Let’s get right to it, entrepreneurs end up doing a million things just to get your business running. The fact that you have to wear multiple hats, especially when you are just starting out, can be stressful enough. This doesn’t mean that the usual “multi-tasking” really has any truth to it. Just because you have to manage almost every aspect of your business doesn’t mean multitasking is an effective way to do things.

When entrepreneurs approach the various macro aspects of their business (such as marketing, finance, operations, and logistics), you might have to do it all.

But when you get to the level of projects, tasks, and whatever it is that you’d need to do today, multi-tasking isn’t the best way to go about it.

Gary Keller, in his book, The One Thing: The Surprisingly Simple Truth Behind Extraordinary Results, stresses on why you should do fewer things for more effect (and impact) than doing more things that only have side effects.

Success, according to Gary, is built sequentially. He believes that when you focus and do “one thing” right, it works like small dominoes toppling the larger dominoes (and all you have to do is to stack them right).


In short, concentrate on doing one thing at a time.

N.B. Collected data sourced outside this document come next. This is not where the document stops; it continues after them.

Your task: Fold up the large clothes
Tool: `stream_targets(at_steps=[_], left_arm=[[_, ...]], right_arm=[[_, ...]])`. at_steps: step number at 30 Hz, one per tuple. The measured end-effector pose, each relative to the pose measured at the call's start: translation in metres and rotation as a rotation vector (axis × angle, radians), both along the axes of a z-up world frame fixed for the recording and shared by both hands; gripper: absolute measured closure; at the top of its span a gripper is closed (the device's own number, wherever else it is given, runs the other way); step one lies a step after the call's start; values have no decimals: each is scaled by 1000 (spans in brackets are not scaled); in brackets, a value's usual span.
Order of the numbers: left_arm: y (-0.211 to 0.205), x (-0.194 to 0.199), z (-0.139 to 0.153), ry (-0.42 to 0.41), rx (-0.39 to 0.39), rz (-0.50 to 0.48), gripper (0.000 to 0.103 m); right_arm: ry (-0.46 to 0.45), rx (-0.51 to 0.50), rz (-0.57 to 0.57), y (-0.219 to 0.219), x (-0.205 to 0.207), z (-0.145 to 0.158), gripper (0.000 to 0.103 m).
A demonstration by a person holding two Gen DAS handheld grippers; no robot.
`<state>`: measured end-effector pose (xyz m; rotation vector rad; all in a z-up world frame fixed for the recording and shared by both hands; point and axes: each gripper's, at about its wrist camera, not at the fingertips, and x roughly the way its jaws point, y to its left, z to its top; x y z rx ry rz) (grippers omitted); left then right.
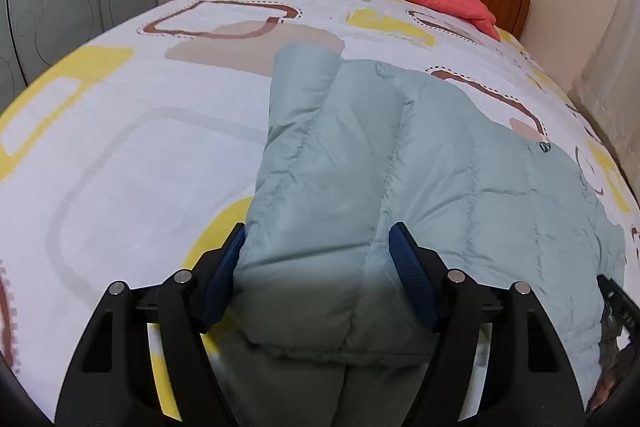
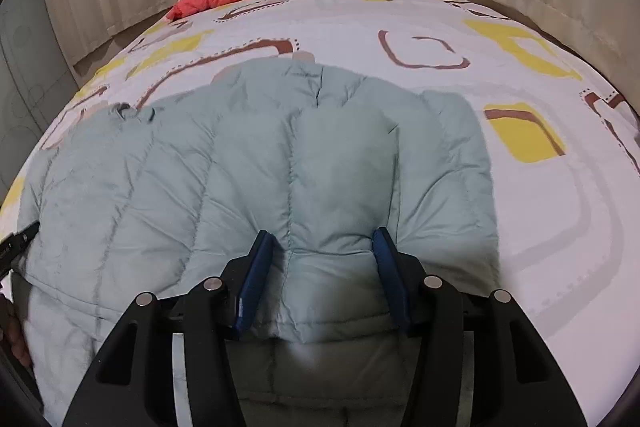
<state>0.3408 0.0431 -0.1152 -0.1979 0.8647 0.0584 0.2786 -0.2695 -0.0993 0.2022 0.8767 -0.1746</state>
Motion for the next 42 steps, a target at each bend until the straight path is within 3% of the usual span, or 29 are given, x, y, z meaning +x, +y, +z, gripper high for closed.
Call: stream_targets(at_steps=[3,6,10,14,20,24,29,32,35,42], left_arm=[[0,-11,19,-67,4,5,32],[1,-7,35,-141,-47,23,32],[-10,25,21,-103,-52,27,32],[-19,46,-4,-8,-10,14,32],[-8,27,17,-84,-18,23,31],[8,40,-13,26,-50,67,27],[6,39,-7,21,-38,46,25],[21,20,2,19,-94,65,25],[42,-14,12,-1,-127,89,25],[86,-107,11,39,-239,193,25]], right_arm=[[-65,19,-8,0,-4,22,51],[-106,34,3,4,11,35,51],[-91,37,28,18,42,28,51],[6,4,47,30,68,-9,50],[-39,-14,22,32,43,12,50],[-4,-44,4,29,40,-9,48],[-3,-24,4,27,39,-2,47],[-34,39,-13,17,15,14,47],[-62,55,-28,5,-25,29,39],[-24,85,-103,-28,-124,28,38]])
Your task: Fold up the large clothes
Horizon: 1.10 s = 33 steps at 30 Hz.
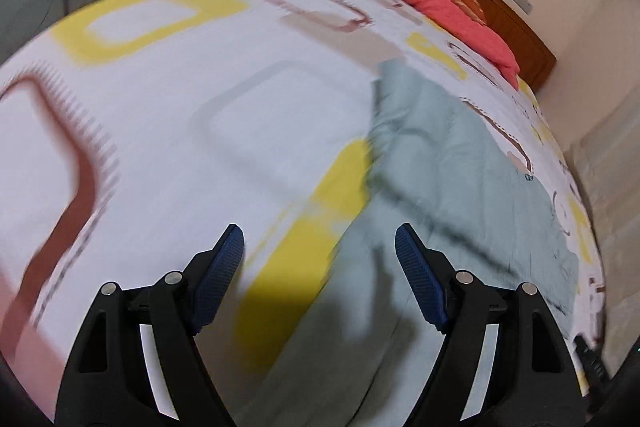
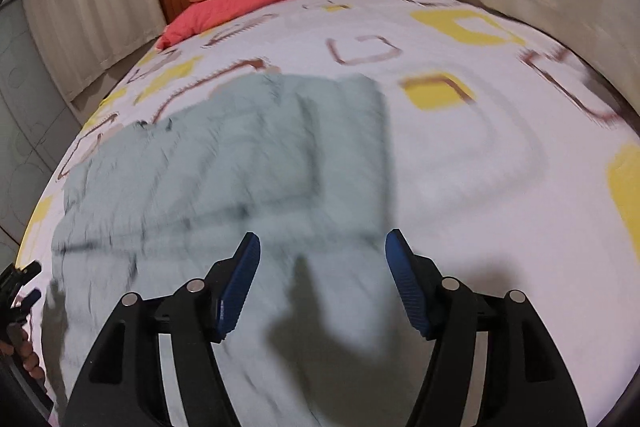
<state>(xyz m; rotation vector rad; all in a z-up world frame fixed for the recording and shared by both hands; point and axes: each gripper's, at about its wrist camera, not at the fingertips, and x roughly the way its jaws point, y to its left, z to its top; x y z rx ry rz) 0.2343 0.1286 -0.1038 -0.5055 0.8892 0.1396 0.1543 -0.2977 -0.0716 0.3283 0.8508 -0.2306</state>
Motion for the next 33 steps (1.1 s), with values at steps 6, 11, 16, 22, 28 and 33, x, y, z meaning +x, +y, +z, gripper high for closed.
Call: stream_targets(at_steps=[6,11,16,22,28,33], left_arm=[[28,-79,-15,43,-147,87,25],[35,-131,-17,22,-214,114,25],[40,-164,-22,13,-274,149,25],[39,-183,-27,-25,-340,139,25],[27,-189,-33,-46,-411,93,33],[21,-190,-35,-51,-398,69,40]], right_arm=[[36,112,-58,-20,-83,-18,38],[33,206,-92,-24,-137,-30,38],[15,283,-113,-23,-167,-38,38],[-25,384,-109,-16,-184,-45,38],[-82,484,-97,-11,-188,-48,38],[-97,550,-77,-12,-187,-52,47]])
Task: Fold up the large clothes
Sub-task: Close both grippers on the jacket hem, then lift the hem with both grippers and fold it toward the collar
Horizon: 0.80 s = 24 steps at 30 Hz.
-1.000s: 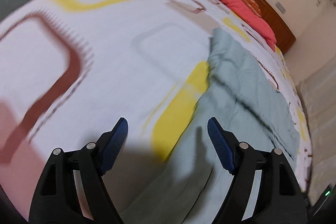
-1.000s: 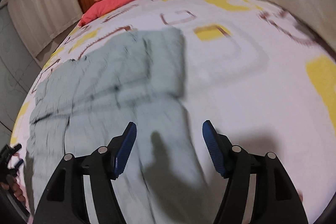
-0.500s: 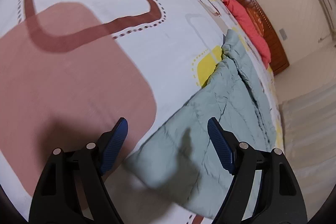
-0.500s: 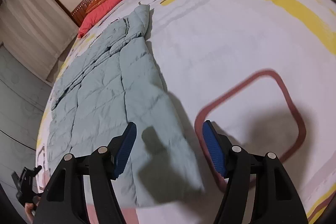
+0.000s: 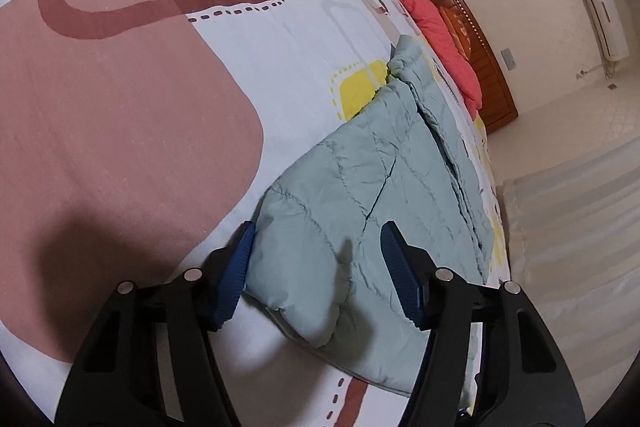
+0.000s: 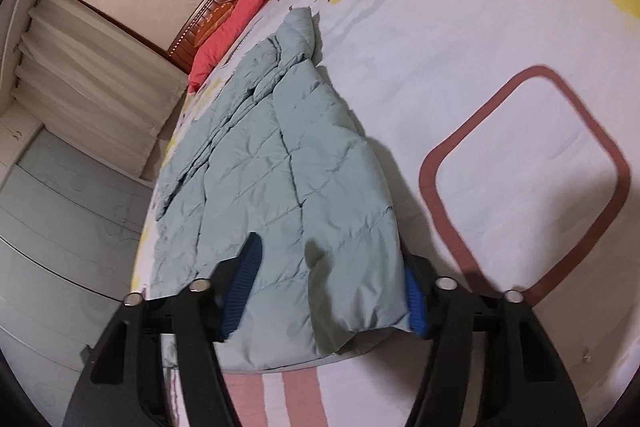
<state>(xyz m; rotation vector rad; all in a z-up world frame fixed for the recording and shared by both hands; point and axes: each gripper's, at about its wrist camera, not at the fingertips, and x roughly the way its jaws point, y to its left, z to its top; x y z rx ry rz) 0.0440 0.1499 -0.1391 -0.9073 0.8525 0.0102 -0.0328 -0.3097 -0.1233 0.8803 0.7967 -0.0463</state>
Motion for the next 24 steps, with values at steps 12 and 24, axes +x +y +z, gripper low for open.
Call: stream_targets(at_steps=[12,24], left_arm=[[-12,14,3,-30,-23,-58,92],[0,-11,80,-270,-7,-58,99]], right_arm=[[-30,-4,2,4,8,0,94],[-224,-80,-7,5,-17,73,96]])
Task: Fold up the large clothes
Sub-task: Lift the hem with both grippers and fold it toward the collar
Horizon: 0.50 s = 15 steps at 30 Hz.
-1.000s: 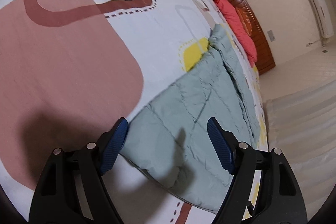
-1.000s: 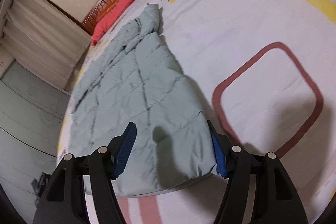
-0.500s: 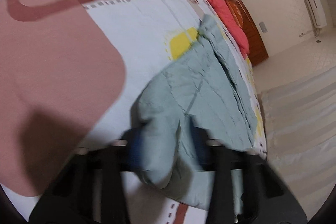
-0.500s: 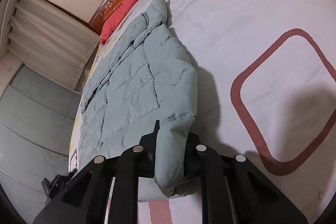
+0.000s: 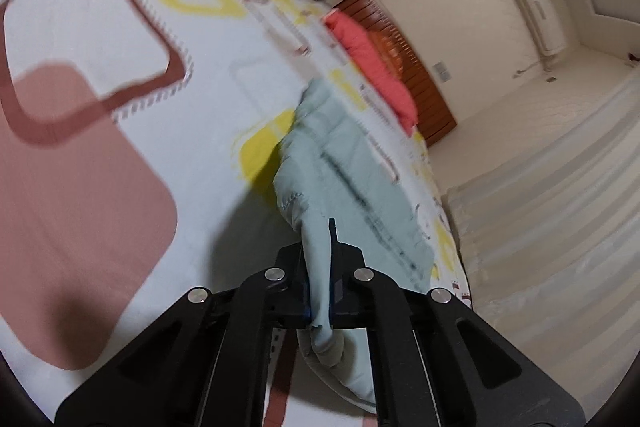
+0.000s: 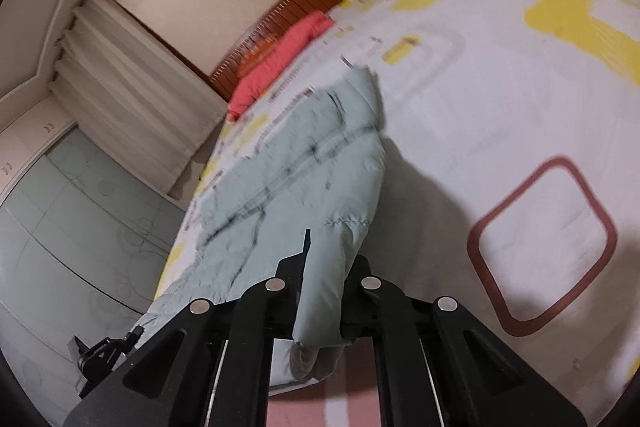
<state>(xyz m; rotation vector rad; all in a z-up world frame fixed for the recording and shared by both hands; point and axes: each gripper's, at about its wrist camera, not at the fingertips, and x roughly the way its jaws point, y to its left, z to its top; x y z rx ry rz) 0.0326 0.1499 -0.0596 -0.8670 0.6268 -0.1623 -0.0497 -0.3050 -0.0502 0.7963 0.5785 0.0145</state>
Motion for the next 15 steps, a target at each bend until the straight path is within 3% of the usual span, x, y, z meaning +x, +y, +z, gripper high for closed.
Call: stream_targets(at_steps=[9,15], left_arm=[[6,-36,69,-150,25,-23,99],[1,20,75,-149,53,-35,99]], right_arm=[[-121,-15,9,-3,-30,54,96],[-138,2,26,-16,19,61,96]])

Typically, entrepreneurs might have to deal with customers every day. As this is happening, you’ll need the marketing engine running. This could be a small marketing engine with simple social media marketing and a monthly email marketing plan for example. Lastly, you need to set up and send invoices (or build a way to accept payments online or offline).

You could do all that, and you should.

Planning your day should have a “mastery” focus and not “mere completion or closure” focus.

As Gary Keller puts it,

Make sure every day you do what matters most. When you know what matters most, everything makes sense. When you don’t know what matters most, anything makes sense.

But it’s not just Gary Keller who thinks multi-tasking won’t work; there’s research to prove it.

People who consider themselves to be great multitaskers are often the worst multi-taskers of all – they are clumsy, they make more mistakes, and they often have to repeat what they do over and over since they don’t get it right the first time around.

In another study, noted by Wired, children perform worse on their homework when simultaneously watching TV. The article continues on to say employees are more productive when they don’t check their email as frequently as they normally would.

For an average entrepreneur, the risk of multi-tasking leads to inefficiency, spending time on meaningless tasks, and resulting stress.

There’s a better way for you: It’s called single-tasking.

When you do something, put your focus completely on it until it’s completed. Then, move on to the next task at hand.